● ABOUT THIS EXERCISE: Go from the first line below to the one with "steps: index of" and print each line exactly.

[Dataset entries]
★ ★ ★ ★

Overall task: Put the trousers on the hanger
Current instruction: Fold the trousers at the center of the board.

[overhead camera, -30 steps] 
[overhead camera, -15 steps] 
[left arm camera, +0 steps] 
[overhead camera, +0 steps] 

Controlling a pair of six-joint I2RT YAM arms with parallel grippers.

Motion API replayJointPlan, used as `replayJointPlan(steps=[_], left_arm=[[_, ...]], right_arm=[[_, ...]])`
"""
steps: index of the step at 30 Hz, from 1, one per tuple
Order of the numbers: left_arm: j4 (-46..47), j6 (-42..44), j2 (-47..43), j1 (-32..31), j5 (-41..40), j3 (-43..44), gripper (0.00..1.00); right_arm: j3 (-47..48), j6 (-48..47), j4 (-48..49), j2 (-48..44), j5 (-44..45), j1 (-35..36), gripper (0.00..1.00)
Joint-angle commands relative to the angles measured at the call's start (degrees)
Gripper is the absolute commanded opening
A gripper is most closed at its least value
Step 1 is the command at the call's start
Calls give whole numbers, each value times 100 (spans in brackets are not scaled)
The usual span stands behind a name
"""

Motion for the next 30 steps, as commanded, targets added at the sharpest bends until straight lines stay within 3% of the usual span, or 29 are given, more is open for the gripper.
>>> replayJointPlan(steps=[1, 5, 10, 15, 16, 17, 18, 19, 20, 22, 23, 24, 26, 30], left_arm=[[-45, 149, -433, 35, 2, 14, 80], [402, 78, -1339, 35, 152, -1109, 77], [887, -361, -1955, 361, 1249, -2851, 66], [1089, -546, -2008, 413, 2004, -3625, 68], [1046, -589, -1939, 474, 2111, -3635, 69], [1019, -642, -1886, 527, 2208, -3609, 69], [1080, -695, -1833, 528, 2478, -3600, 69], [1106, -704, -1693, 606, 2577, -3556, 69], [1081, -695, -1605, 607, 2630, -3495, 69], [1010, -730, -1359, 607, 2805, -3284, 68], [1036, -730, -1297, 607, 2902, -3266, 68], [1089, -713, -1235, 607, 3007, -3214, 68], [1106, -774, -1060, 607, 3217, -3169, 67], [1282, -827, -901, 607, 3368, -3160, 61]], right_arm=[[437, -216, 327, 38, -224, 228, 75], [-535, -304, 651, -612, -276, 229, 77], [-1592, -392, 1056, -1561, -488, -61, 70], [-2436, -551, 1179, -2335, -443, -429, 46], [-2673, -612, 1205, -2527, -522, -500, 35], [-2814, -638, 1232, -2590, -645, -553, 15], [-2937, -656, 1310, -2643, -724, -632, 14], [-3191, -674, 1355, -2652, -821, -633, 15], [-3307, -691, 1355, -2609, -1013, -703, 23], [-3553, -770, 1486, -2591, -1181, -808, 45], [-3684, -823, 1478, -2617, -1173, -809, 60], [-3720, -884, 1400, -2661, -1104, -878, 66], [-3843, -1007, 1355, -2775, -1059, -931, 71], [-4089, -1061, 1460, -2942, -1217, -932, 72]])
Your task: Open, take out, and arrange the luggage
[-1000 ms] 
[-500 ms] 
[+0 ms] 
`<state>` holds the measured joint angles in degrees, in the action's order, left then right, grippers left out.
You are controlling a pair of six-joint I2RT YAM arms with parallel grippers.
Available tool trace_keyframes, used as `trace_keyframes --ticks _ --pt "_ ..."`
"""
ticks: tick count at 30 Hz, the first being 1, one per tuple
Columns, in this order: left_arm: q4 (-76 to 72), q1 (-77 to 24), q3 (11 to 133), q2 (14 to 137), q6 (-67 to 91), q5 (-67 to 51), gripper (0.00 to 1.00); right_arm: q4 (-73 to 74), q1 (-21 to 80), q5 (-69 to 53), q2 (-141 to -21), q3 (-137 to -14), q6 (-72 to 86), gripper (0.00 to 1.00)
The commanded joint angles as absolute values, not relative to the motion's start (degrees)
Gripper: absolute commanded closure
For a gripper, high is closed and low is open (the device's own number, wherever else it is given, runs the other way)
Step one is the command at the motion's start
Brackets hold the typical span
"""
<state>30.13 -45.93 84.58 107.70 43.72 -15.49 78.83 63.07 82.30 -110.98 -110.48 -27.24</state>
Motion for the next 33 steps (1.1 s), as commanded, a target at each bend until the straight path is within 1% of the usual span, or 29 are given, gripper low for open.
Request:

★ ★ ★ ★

● TASK RESPONSE:
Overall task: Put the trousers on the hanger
Current instruction: Fold the trousers at the center of the board.

[overhead camera, -30 steps] 
[overhead camera, -15 steps] 
[left arm camera, +0 steps] 
[overhead camera, +0 steps] 

Controlling a pair of six-joint I2RT YAM arms with parallel grippers.

Motion API replayJointPlan, used as `replayJointPlan(steps=[_], left_arm=[[_, ...]], right_arm=[[_, ...]])`
"""
steps: index of the step at 30 Hz, from 1, one per tuple

Nothing further remains in the output.